Jacob sees this as a sign to write the novel himself and, as his student predicted, it becomes a huge hit. But then, Jacob starts getting threatening messages calling him a thief and sets on a journey uncovering the impetus for Evan’s plot.
It’s a unique literary thriller with twists, turns, and suspense that will keep you turning the pages.
July 2022: Tomorrow, and Tomorrow, and Tomorrow by Gabrielle Zevin
- NEW YORK TIMES BEST SELLER
- Book of the Month’s Book of the Year
Tomorrow, and Tomorrow, and Tomorrow is the universally beloved epic tale of friendship and video games that left me begging the book not to end. It’s one of my most favorite books in recent years.

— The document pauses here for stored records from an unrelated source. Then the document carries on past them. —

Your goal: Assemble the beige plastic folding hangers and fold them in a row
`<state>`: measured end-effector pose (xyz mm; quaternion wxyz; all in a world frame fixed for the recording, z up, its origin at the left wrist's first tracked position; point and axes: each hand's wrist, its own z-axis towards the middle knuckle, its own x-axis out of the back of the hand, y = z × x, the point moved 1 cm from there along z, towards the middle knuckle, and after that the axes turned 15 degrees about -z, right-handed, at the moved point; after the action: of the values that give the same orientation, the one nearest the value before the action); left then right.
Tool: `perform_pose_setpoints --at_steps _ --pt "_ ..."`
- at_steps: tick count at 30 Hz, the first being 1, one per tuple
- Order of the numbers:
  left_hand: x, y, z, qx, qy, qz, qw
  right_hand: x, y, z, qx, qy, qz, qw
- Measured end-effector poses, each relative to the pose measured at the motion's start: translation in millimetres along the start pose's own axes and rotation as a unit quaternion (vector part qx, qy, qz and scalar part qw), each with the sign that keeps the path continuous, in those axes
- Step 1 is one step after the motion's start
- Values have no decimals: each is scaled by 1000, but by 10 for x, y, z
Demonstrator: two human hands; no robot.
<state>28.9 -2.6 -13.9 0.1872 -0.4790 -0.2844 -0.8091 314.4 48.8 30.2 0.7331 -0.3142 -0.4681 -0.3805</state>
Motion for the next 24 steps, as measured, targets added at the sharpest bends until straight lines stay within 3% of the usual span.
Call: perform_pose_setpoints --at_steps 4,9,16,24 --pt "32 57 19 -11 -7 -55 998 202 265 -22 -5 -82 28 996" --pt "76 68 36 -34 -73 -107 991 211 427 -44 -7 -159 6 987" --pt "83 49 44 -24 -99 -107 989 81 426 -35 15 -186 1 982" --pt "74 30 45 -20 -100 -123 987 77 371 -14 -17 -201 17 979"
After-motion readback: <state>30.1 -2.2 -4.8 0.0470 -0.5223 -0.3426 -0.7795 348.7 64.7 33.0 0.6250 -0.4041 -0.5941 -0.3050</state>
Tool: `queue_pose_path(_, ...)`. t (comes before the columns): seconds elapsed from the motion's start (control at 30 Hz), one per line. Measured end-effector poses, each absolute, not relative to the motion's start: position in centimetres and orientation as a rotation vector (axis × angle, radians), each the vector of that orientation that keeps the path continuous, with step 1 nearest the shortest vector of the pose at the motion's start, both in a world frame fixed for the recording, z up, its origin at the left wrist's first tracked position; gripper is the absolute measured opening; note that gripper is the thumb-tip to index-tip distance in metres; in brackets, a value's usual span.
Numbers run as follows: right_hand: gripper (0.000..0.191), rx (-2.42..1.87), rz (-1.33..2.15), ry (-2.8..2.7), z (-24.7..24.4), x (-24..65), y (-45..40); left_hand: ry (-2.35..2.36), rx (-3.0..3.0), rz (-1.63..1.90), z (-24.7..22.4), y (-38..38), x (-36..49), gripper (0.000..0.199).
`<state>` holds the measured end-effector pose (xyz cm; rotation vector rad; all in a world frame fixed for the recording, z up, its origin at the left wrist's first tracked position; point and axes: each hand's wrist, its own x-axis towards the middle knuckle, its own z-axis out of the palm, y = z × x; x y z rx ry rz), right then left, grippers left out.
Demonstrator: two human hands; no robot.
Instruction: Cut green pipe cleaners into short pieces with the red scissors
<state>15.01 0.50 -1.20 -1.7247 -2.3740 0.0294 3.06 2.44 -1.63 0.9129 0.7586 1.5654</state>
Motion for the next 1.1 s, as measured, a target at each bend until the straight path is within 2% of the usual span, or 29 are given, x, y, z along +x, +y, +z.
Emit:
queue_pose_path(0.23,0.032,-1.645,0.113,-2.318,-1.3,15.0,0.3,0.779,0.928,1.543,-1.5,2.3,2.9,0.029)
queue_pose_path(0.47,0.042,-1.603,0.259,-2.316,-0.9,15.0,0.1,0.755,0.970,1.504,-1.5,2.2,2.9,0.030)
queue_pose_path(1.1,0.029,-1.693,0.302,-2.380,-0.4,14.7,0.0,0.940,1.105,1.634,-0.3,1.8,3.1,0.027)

Friends since childhood, Sam and Sadie create their first blockbuster video game before even graduating college.
But, intelligence and success aren’t all glamour. Over 30 years, their friendship experiences the peaks and valleys characteristic of love, family, and work — all mixed together.
Drawing thoughtful reference to Shakespeare’s Macbeth, it’s both plot and character-driven, then at one climactic event, becomes something remarkable. (When you get there, you’ll know it.)
It’s an unforgettable tale of identity, love, and, of course, the importance of “play” that people will discuss for years to come.